2008-03-13 Thread Manoj Srivastava
On Thu, 13 Mar 2008 14:37:46 +1000, Anthony Towns <[EMAIL PROTECTED]> said: 

> On Tue, Mar 11, 2008 at 06:54:50PM +, Ian Jackson wrote:
>> And, just to make things personal, I submit that one of the problems
>> is AJ.

> Because, of course, making things personal is definitely what the
> technical committee is all about, and just generally a brilliant
> approach to solving problems.

And yet,  further down, you respond in kind.[0]

>> AJ says that what is needed is `new blood'.  I suspect that part of
>> what he means is that he wants rid of me.

> I don't think the committee would be worse off without you; and I find
> it fundamentally disturbing that any of the founding members are still
> members ten years later. The same's true of Manoj (though I'm not sure
> if he joined when the committee was formed, or shortly after
> that). Even ftpmaster has changed significantly more than that over
> the same time period, for example.

This I don't understand.  This seems like a blend of appeal to
 novelty and a personal vendetta; which makes me very uneasy about
 supporting the proposal. Of course, appeal to tradition is equally
 silly; and I am certainly not proposing that.

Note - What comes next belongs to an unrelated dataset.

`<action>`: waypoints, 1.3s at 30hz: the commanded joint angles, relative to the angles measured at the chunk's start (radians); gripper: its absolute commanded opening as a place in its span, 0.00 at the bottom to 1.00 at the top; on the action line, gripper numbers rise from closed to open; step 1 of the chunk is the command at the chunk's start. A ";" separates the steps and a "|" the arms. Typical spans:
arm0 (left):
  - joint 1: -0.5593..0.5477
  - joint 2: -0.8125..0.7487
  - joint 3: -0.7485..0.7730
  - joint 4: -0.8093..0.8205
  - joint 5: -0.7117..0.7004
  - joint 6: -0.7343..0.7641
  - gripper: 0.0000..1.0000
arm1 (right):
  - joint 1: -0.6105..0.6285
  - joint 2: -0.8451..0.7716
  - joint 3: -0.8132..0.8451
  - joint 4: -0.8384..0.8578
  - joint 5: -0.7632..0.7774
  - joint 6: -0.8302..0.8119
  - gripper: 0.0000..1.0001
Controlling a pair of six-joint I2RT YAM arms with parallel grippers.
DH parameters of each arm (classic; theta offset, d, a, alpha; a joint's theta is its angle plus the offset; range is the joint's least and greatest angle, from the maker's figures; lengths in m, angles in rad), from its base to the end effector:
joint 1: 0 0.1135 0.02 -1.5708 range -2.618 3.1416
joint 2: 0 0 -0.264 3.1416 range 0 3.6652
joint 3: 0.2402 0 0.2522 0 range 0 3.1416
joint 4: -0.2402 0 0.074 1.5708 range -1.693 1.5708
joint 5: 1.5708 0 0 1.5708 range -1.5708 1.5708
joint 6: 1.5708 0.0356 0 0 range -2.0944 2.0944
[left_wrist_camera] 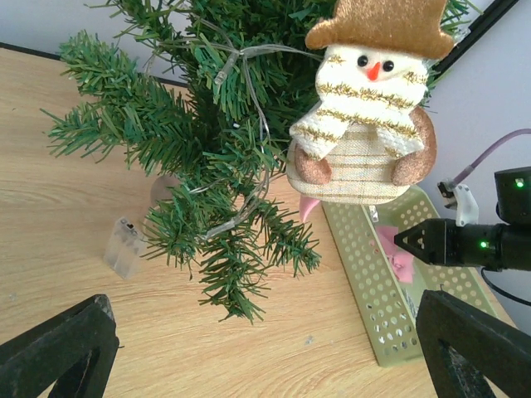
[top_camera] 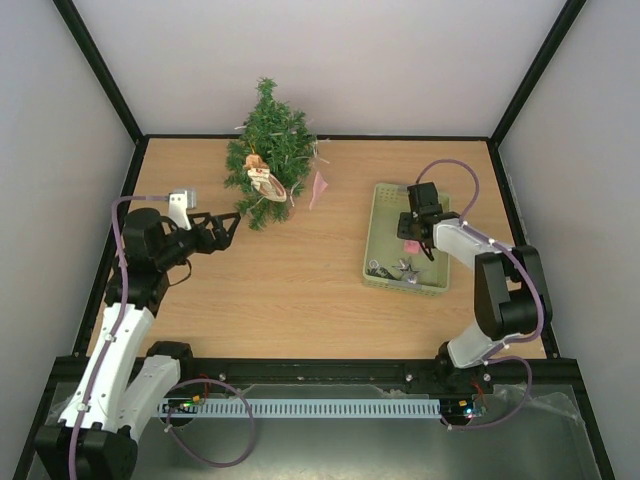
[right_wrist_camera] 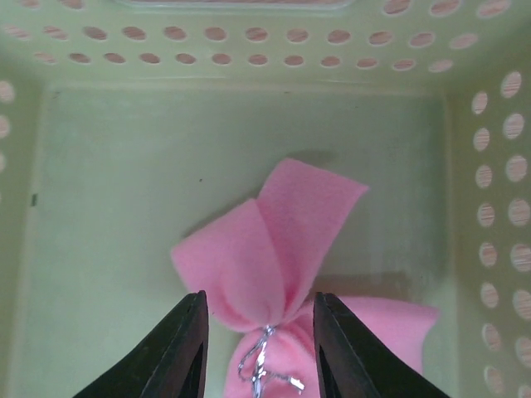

When I championed the last injection of fresh blood into the
 ctte,  we also reduced the membership of the ctte; and the criteria we
 selected for removal was  participation, and thus contribution to the
 committee; and all the people thus removed were pinged, and were indeed
 in agreement.

And oh, yes, I have been on the ctte since it was formed; though
 I was not initially on the draft short list of proposed members.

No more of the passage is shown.